Nel rispetto della tecnica del Caravaggio il gioco di luci fornisce un’ambientazione cupa in cui la luce illumina perfettamente il volto di Maria ma sfiora appena il bambino.

Il furto e le ipotesi

Per quanto riguarda il furto, le fonti più accreditate affermano che questo fu commissionato dalla mafia siciliana. Da quel momento le ipotesi diventarono svariate: secondo la prima tesi il dipinto, a causa della fragilità della tela, non sarebbe stato venduto ma seppellito nelle campagne del Palermo; lo storico Peter Watson affermò che era stato contattato egli stesso per la vendita mai andata a buon fine a causa del terremoto del 23 novembre del 1980.

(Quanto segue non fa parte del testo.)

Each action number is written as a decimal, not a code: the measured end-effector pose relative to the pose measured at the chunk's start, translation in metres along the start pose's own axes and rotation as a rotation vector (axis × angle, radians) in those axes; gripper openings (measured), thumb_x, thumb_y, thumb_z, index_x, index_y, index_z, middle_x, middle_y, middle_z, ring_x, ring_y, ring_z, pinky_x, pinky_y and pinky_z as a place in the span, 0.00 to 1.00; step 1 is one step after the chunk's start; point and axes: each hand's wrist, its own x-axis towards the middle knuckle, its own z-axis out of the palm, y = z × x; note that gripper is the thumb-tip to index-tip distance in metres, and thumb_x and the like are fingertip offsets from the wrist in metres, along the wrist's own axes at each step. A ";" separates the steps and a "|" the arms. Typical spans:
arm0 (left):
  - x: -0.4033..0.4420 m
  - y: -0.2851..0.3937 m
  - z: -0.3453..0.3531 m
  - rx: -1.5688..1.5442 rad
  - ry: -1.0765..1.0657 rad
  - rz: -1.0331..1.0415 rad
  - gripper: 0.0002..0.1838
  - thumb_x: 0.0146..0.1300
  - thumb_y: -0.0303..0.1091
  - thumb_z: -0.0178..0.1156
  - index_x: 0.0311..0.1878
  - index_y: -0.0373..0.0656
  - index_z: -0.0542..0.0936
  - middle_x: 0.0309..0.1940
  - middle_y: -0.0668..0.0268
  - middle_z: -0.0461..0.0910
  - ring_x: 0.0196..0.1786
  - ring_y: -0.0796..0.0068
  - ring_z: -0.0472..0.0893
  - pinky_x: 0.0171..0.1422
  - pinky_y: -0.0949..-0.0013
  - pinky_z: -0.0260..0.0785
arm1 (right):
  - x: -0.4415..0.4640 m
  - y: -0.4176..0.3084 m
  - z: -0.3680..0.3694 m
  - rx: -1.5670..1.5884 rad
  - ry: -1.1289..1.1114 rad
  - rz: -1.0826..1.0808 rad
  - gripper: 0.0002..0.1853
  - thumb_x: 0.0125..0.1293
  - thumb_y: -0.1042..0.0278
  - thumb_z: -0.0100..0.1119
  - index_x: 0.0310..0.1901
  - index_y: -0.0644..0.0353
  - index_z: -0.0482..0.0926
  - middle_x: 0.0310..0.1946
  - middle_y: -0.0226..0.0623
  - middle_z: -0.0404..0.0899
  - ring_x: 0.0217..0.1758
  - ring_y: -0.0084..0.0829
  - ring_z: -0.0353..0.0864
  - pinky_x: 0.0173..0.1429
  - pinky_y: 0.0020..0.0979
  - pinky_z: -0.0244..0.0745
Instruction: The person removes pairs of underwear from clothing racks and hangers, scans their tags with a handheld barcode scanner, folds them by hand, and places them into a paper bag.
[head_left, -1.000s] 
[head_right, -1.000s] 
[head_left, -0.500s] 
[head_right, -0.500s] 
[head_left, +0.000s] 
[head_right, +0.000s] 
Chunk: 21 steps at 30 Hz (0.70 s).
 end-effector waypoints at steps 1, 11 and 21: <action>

L’ultima notizia risale a Francesco Marino Mannoia che confessò allo stesso Giovanni Falcone di essere uno degli autori del furto della tela, oramai rovinata. Dopo varie indagini si scoprì che il quadro a cui faceva riferimento Mannoia non era la Natività.  

Nel 2009 inizia a circolare la voce che il quadro sarebbe stato sotto la custodia della famiglia mafiosa Pullarà ma anche in questa versione le intemperie lo avrebbero distrutto. Infine, nel 2018, il mafioso Gaetano Grado confessò che la tela sarebbe stata trasferita in Svizzera nel 1970.

La Natività è avvolta in un mistero profondo: nessuno ha trovato la soluzione, del  quadro non c’è più traccia. Il tutto è circondato da un arcano complesso, arcano quanto il tema che il quadro raffigura.